Below are the entries to work from; restate word for word the portion that opens with the line containing "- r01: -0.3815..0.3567" and closes with the line containing "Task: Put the", keeping both.

Task inputs –

§ §

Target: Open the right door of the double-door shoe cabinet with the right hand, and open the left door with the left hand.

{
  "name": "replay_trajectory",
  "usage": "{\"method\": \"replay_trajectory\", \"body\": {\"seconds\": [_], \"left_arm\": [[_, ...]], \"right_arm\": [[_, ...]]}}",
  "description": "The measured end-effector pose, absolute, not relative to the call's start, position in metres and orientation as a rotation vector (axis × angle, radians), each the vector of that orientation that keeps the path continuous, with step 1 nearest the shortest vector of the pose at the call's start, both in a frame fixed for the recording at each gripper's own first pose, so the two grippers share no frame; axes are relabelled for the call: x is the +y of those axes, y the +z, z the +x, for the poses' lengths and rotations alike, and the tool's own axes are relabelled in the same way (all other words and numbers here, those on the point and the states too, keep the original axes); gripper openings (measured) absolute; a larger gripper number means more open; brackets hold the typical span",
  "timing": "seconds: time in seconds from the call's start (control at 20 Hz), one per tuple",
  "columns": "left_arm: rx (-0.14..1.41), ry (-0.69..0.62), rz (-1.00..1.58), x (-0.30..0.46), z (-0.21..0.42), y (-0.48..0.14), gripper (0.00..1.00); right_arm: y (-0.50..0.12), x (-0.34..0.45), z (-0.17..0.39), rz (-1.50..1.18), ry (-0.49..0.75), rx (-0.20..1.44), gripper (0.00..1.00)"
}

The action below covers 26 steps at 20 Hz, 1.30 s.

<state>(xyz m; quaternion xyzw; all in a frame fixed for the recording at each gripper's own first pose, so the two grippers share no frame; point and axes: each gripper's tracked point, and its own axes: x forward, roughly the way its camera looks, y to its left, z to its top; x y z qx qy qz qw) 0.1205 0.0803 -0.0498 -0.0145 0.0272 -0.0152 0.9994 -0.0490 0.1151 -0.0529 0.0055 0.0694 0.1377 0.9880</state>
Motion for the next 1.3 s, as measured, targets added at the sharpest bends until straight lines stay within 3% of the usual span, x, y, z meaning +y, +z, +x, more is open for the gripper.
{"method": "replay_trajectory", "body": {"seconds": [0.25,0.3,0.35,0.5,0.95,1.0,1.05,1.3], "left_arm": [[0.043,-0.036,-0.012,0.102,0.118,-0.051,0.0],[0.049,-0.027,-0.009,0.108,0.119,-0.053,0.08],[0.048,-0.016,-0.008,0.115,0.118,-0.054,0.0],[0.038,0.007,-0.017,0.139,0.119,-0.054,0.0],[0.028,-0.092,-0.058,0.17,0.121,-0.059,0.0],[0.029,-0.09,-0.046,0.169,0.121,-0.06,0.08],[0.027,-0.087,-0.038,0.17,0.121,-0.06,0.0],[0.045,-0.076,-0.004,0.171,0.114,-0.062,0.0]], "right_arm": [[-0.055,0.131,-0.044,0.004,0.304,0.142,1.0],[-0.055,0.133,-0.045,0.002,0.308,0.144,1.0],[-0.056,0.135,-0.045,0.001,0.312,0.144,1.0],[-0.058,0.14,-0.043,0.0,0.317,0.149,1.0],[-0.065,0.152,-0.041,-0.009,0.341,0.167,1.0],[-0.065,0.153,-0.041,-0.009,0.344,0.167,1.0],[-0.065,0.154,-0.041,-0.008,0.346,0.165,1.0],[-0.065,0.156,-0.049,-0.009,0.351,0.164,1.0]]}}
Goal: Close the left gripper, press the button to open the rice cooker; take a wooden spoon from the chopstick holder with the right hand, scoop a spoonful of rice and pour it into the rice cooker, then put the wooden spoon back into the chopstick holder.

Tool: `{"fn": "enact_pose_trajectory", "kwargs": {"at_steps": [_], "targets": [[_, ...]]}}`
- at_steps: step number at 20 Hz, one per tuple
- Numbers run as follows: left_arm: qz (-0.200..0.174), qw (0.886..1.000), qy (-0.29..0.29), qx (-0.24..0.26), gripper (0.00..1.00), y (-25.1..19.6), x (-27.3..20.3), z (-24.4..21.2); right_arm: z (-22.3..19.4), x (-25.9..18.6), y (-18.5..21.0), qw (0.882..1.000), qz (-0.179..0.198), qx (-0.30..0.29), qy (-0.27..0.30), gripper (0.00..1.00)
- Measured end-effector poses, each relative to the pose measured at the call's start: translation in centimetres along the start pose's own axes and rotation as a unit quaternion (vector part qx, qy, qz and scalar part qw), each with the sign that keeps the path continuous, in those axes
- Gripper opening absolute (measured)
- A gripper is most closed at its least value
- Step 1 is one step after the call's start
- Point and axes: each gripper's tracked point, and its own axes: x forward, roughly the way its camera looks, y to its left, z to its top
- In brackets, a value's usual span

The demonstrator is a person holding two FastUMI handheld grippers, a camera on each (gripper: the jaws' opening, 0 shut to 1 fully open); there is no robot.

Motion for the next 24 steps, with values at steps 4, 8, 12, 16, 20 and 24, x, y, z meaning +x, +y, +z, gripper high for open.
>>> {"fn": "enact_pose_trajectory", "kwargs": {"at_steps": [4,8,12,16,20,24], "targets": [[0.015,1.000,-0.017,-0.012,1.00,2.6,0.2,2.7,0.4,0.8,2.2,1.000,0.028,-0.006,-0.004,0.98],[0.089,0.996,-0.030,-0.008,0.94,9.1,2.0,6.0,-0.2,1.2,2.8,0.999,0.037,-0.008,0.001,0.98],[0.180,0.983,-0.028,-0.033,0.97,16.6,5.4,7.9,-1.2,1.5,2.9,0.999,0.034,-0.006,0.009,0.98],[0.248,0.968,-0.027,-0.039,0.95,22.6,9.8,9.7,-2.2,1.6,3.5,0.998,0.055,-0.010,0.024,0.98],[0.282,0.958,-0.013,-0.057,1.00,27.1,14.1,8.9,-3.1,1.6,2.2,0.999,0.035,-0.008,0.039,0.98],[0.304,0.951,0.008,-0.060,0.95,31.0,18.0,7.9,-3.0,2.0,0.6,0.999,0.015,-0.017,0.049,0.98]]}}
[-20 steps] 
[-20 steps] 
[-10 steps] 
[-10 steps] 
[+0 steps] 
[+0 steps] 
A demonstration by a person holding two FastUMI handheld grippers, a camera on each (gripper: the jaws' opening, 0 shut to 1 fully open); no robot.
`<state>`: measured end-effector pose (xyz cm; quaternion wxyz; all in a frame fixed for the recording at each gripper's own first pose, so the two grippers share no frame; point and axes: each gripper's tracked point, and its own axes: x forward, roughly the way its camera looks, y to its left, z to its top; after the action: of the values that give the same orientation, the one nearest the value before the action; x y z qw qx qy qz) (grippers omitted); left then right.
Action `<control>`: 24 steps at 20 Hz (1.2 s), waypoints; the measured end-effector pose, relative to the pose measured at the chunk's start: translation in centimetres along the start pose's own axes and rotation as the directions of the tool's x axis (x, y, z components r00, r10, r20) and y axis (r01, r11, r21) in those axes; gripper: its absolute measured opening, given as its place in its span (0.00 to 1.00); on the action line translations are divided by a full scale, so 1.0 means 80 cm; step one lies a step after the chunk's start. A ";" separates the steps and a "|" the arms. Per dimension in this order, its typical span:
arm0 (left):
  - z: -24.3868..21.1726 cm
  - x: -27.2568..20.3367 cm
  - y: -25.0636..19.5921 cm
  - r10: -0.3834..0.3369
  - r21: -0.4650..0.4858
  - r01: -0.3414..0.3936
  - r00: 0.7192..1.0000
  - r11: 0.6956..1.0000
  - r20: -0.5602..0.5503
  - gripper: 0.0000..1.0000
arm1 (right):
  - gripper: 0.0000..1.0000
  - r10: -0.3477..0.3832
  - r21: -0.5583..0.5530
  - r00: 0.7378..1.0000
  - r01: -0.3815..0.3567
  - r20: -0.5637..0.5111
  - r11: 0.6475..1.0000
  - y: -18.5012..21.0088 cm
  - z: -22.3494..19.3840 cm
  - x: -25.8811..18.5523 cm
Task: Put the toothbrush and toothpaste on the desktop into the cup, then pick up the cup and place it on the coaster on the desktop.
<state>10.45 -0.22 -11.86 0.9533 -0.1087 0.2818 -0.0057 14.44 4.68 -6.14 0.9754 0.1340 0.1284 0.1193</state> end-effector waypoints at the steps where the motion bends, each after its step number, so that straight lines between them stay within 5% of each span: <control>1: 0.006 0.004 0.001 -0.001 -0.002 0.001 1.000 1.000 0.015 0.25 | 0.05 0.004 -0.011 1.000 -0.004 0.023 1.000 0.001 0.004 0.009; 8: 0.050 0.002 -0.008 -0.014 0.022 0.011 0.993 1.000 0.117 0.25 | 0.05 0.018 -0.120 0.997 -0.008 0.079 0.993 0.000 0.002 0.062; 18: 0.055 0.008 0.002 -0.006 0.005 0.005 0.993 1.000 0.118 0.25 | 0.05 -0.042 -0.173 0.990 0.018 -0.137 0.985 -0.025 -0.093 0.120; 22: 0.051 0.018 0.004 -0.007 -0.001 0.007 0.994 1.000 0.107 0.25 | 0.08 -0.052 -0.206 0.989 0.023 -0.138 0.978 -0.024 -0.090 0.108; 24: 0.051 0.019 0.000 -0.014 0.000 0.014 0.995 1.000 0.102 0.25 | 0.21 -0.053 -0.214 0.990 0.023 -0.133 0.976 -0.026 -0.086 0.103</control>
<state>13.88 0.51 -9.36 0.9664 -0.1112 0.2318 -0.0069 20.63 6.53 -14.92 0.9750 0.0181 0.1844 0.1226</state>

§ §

Result for this exercise –
  - r01: -0.3815..0.3567
  - r20: -0.5637..0.5111
  - r11: 0.6475..1.0000
  - y: -18.5012..21.0088 cm
  - z: -22.3494..19.3840 cm
  - x: -25.8811..18.5523 cm
Task: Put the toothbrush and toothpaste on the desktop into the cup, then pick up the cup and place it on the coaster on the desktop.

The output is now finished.